Miserable, miserable, indeed, is the reasoning which would infer any man's guilt from his agitation when he found himself accused of a heinous offense; when he saw evidence which he might know to be false and fraudulent brought against him; when his house was filled, from the garret to the cellar, by those whom he might esteem as false witnesses; and when he himself, instead of being at liberty to observe their conduct and watch their motions, was a prisoner in close custody in his own house, with the fists of a catchpoll clenched upon his throat.

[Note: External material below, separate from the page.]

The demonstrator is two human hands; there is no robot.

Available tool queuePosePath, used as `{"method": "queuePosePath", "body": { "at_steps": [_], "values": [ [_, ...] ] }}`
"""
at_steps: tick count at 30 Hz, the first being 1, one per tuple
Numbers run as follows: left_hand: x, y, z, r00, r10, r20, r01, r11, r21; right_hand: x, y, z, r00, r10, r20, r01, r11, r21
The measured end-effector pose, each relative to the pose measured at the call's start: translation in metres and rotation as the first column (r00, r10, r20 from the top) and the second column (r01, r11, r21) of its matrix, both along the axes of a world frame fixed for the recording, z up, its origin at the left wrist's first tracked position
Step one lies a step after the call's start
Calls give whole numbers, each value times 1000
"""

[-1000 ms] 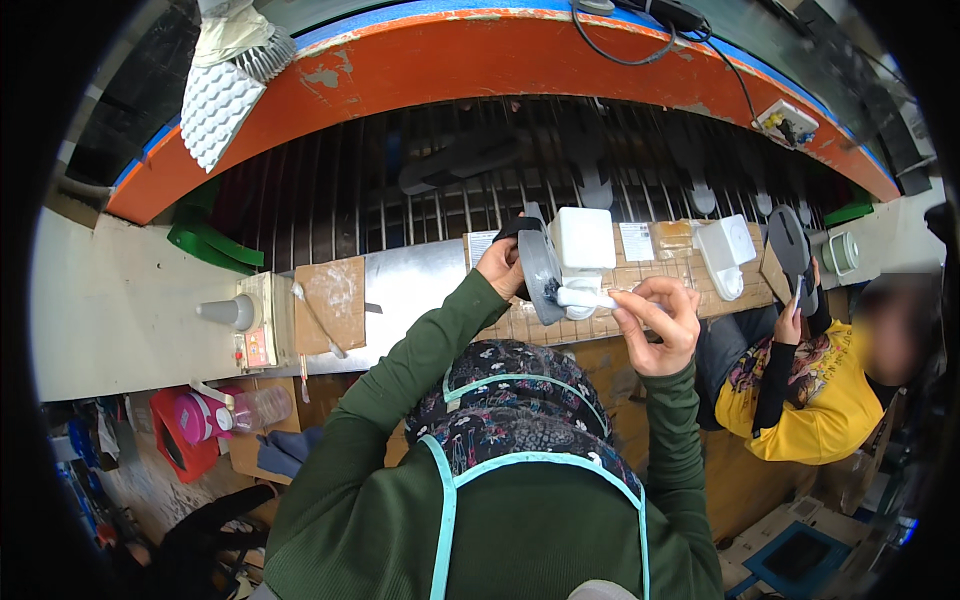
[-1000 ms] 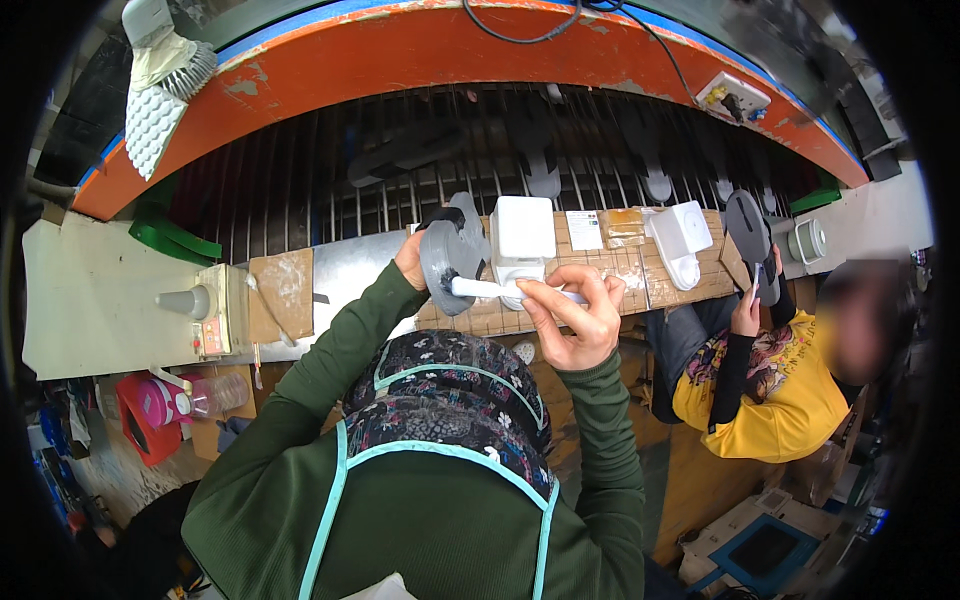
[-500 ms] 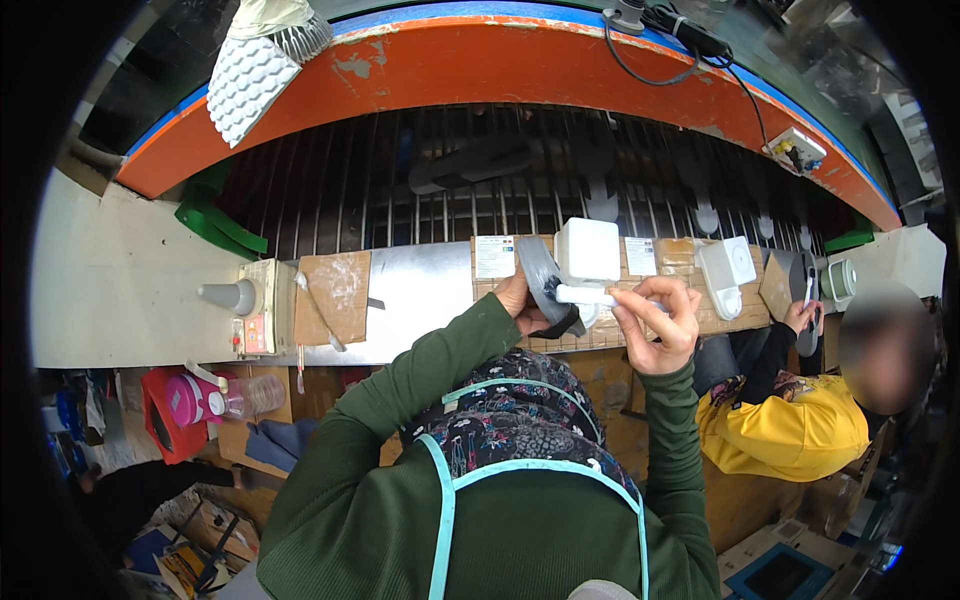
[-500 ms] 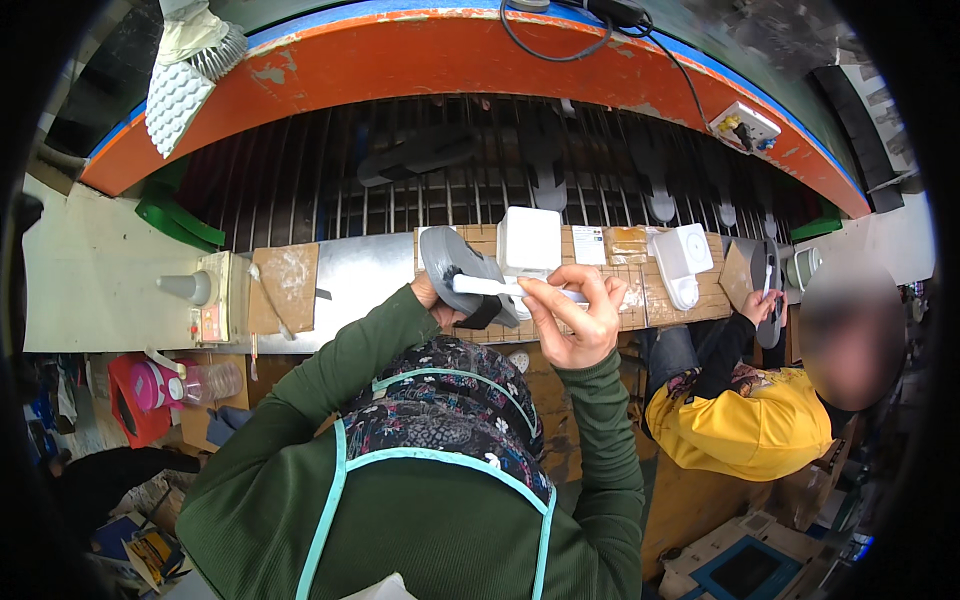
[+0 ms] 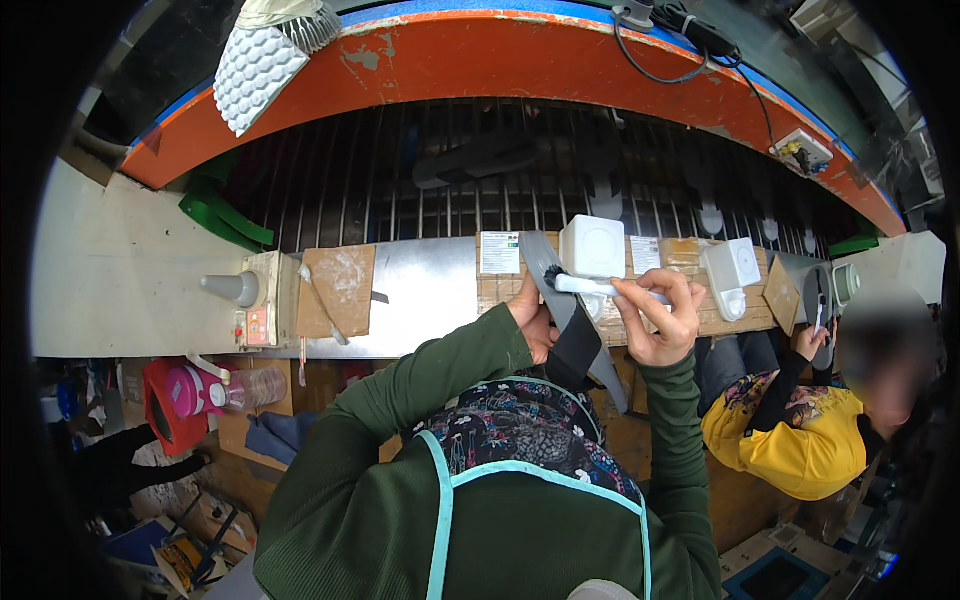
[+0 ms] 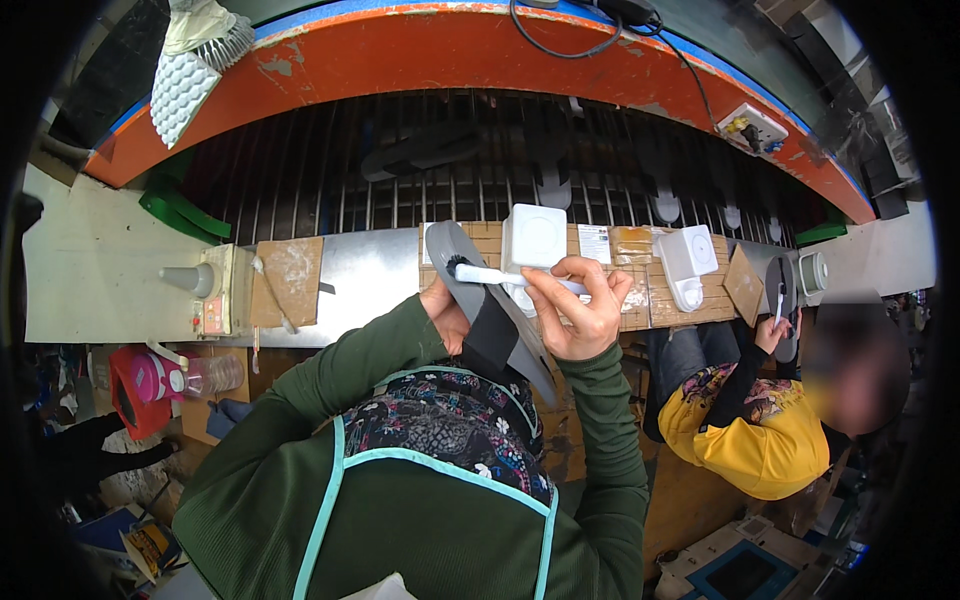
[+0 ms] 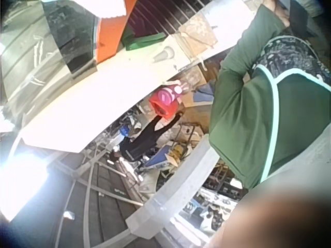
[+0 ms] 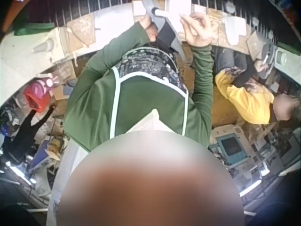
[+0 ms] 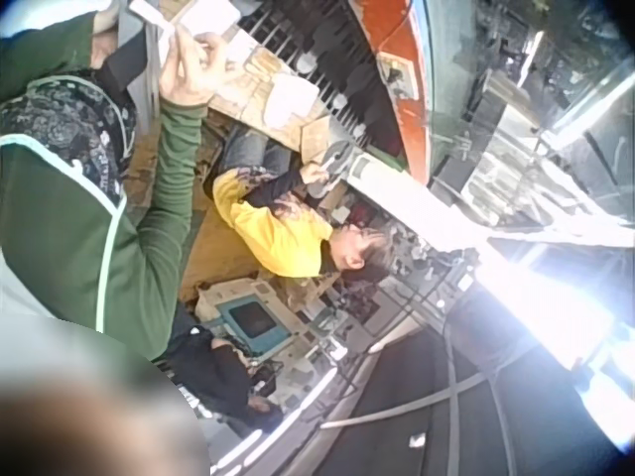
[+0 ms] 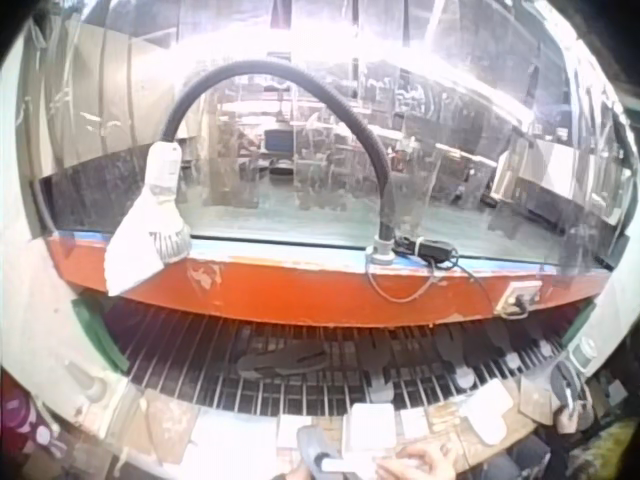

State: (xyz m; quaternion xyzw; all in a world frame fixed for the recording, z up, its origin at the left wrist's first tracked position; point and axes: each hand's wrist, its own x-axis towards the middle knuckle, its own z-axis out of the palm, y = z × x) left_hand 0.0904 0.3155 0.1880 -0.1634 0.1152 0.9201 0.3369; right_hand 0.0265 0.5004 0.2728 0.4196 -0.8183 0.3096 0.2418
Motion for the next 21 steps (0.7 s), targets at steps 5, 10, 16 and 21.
{"method": "queuePosePath", "body": {
  "at_steps": [5, 10, 16, 21],
  "values": [
    [3, 3, 11, 996, -30, -81, 14, 982, -190, -1, -1, -1, 1000, 4, -22, -4, 1000, 14],
    [3, -1, 8, 996, -10, -87, 11, 1000, 5, -1, -1, -1, 999, 17, -29, -16, 1000, 19],
    [7, -1, 13, 1000, 12, 11, -12, 998, 56, -2, 3, -2, 999, 28, -18, -28, 999, 37],
    [7, -2, 16, 999, -16, 49, 19, 999, -42, 0, 5, -4, 999, 28, -21, -27, 999, 47]
  ]
}}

From the time of the robbery to the arrest, five or six weeks, the defendants were engaged in their usual occupations. They are not found to have passed a dollar of money to anybody. They continued their ordinary habits of labor. No man saw money about them, nor any circumstance that might lead to a suspicion that they had money. Nothing occurred tending in any degree to excite suspicion against them. When arrested, and when all this array of evidence was brought against them, and when they could hope in nothing but their innocence, immunity was offered them again if they would confess. They were pressed, and urged, and allured, by every motive which could be set before them, to acknowledge their participation in the offense, and to bring out their accomplices. They steadily protested that they could confess nothing because they knew nothing. In defiance of all the discoveries made in their house, they have trusted to their innocence. On that, and on the candor and discernment of an enlightened jury, they still rely.
If the jury are satisfied that there is the highest improbability that these persons could have had any previous knowledge of Goodridge, or been concerned in any previous concert to rob him; if their conduct that evening and the next day was marked by no circumstance of suspicion; if from that moment until their arrest nothing appeared against them; if they neither passed money, nor are found to have had money; if the manner of the search of their house, and the circumstances attending it, excite strong suspicions of unfair and fraudulent practices; if, in the hour of their utmost peril, no promises of safety could draw from the defendants any confession affecting themselves or others, it will be for the jury to say whether they can pronounce them guilty.